# Designing a 2.1 system with existing equipment (Adire/CSS/Dynaudio)



## Orbit_be (May 11, 2014)

Hi folks, I'm in desperate need of some expert advice for my to be 2.1 Music/HT setup. 

Maybe first some background:

I'm a 32 yr old bloke from Belgium (you know, that tiny country known for it's waffles, beer and "french" fries) with quite some (outdated?) experience in car audio. For some years I even had my own business selling and installing SQ oriented car audio. Back then I imported Adire Audio stuff and even some CSS drivers. 

So Dan, if you are reading this and you remember that tall Belgian that drove you around Brussels one day and followed you around CES 2003. It's me! :wave:
Bob, we also met that same CES, I'm very glad to see that you keep the XBL² technology alive.

Anyway, back on topic, as stated before, I want to design and build a 2.1 system. Before I had a very simple 5.1 setup that only was meant for movies and a dedicated room with a stereo DIY setup with FR125S drivers. This covered all my needs. But that room is no longer available (having a kid does force you to make sacrifices :R) and the stereo setup moved to the living room were it replaced the 5.1.
The FR125s do an amazing job, but I must admit that I do start missing the .1 aspect of my old surround system. I do not miss the surround concept, that's where the idea for an 2.1 setup came from.

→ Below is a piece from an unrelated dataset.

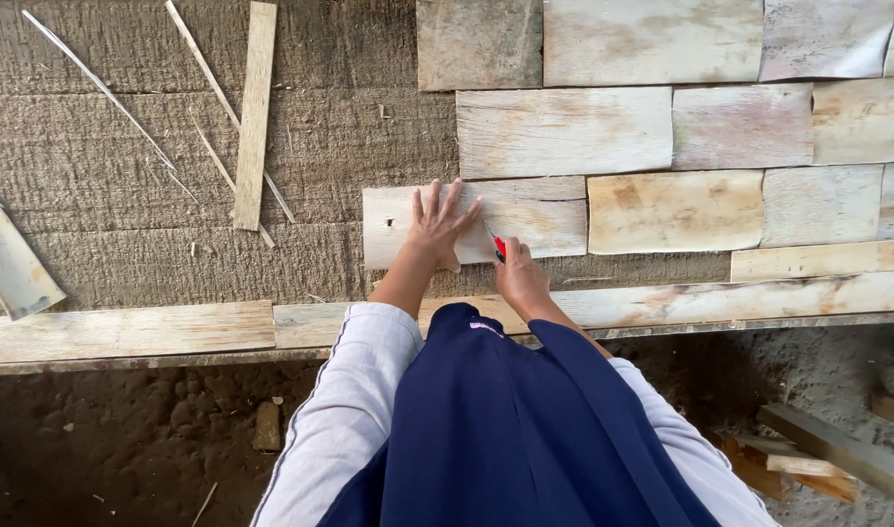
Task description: The person uses a red utility knife to cut thin strips from a wooden plank placed on a workbench. They repeatedly score and snap off narrow pieces, then move the plank to continue cutting.
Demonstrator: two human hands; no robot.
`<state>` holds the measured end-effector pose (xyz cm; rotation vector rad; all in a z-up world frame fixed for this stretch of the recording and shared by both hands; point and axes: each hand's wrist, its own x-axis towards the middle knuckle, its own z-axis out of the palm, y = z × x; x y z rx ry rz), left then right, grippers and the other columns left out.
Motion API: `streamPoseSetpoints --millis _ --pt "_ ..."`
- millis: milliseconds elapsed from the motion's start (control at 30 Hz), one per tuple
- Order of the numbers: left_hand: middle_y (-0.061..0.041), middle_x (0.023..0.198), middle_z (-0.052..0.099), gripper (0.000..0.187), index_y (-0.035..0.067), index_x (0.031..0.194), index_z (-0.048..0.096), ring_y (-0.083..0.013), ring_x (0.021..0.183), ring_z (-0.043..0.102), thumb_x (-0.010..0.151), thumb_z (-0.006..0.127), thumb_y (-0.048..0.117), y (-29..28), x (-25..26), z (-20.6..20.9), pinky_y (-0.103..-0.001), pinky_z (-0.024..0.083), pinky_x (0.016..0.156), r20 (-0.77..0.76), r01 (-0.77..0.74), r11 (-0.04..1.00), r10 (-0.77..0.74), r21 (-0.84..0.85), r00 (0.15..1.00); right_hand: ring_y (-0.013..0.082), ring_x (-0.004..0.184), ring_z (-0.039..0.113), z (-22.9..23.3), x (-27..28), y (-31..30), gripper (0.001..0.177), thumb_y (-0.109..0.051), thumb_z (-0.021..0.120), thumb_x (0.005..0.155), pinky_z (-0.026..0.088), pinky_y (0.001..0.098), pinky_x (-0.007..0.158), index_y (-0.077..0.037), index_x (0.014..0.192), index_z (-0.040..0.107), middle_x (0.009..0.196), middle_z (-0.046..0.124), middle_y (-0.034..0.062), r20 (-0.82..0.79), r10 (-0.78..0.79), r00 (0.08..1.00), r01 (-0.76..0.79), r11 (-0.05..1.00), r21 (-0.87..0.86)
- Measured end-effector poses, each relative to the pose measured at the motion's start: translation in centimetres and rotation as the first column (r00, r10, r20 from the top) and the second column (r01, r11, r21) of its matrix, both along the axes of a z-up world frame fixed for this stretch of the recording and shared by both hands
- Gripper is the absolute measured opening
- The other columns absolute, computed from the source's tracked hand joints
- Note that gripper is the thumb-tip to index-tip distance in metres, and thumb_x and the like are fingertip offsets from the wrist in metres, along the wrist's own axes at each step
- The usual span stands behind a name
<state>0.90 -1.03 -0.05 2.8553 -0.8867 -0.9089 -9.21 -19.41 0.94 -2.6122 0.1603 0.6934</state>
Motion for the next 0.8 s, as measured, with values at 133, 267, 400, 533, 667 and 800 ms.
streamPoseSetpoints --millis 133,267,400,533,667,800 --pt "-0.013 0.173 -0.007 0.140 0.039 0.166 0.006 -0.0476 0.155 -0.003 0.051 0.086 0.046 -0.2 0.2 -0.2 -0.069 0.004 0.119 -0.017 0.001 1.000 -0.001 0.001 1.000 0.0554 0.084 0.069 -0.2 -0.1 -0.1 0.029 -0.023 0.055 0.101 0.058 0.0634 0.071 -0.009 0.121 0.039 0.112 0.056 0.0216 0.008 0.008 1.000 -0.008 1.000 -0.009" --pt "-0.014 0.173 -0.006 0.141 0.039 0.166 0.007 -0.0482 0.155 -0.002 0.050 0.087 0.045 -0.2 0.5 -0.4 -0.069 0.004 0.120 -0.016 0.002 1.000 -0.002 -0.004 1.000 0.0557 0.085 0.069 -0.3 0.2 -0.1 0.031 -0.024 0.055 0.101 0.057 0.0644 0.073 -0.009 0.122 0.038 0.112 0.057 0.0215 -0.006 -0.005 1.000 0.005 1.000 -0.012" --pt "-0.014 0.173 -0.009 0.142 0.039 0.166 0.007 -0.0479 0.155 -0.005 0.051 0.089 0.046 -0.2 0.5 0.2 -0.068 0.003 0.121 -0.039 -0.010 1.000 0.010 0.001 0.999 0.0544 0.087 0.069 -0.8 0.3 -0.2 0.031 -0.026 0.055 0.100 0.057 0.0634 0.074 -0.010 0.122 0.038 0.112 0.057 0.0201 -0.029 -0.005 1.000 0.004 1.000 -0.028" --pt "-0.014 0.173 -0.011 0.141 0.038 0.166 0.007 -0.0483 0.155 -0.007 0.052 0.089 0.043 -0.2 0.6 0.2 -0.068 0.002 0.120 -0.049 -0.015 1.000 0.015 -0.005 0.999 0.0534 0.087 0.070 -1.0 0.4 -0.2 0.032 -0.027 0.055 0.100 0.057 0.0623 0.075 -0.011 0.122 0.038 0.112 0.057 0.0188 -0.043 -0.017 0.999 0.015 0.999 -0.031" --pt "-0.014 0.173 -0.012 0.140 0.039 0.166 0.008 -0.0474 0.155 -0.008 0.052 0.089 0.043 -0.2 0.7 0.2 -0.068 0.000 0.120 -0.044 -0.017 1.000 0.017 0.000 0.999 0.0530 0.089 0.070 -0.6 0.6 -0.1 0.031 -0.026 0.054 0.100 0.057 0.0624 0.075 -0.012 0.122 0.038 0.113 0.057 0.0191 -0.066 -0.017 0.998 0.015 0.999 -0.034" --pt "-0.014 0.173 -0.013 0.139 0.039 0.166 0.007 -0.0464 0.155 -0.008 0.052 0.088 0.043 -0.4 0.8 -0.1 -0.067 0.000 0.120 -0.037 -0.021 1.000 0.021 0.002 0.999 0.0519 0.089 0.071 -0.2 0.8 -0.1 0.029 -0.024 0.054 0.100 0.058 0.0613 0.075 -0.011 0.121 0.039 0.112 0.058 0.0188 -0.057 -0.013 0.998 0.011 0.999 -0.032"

I still have quite some NIB drivers from 'those days' lying around and I'm hoping all ingredients for a more than decent 2.1 system are there.

The list:
- CSS FR125 x 10+
- CSS WR125 x 4
- Adire Extremis 8 Ohm x 2
- Adire Koda 8 x 2
- Adire Koda 10 x 3
- Dynaudio MD130 x 2

- A stereo amp that will push virtually anything between 4 and 16 Ohms with plenty of power. (+/- 2 x 150rms @ 8 Ohm)

For the .1 part obviously the Koda 10 is the main contender but I'm having a hard time to design a sufficiently small enclosure. I settled on a 55l box, tuned to around 29 hz but after adding the port displacement, bracing, plate amp and extra height for a down firing setup I end up with a not so compact solution. Swapping the BR for a smilar PR design is more compact but a lot more expensive. 

For the 2. part I see several solutions:
- Simply continue with the current FR125 setup. This might be a bit 'light' when combined with the .1 part ...
- A MTM design with FR125/WR125 drivers. The MLTL TMM design of Tim Forman ( http://www.frugal-phile.com/box-plans/rosa-wr125-TMM-map.gif) includes a filter design which I would like to reuse.
- A MM design with FR125's but i'm unsure how this will influence my sound stage with 2 sources for the highs. Maybe Bi-pole will be a solution for this issue? Big plus is the fact I will need no filter!!! 
- Combining the Dynaudio tweeters with the Extremis 6 but designing a filter will be a mayor obstacle.

In the old days I would just start building and using mainly trial and error to get to my goal. However, I do no longer have the time, money and room for that approach. I really need to figure this out as much possible to maximize the chances that attempt one will be successful.

Thanks for reading and all and every comment or suggestion is more than appreciated!


----------



## Orbit_be (May 11, 2014)

No input or suggestions yet? 

Anyway, I've been playing around with WinISD a lot and it just feels more and more that I need to make some measurements of the current situation in order to better know what I want the result to be. 

When modeling a closed enclosure for the Koda 10" + my current (reverse engineered) vented FR125 setup it looks like i'm hardly going to gain low end extention. I know it sounds absolutely ridicule but that what WinISD shows me. (Koda is modeled with a 100hz lowpass)

 

Can someone explain to me what I'm missing?

I also had a talk with the girlfriend and we agreed that we'll order our projector screen ASAP to have a better view on the available space once it is installed. I'm also considering the purchase of a USB measuring mic. I still have a LinearX RTAjr in the basement but the thing is so incredibly user UNfriendly and overkill (measures reliable up to 170 dBa) that I'm probably better of selling it. Any takers?


----------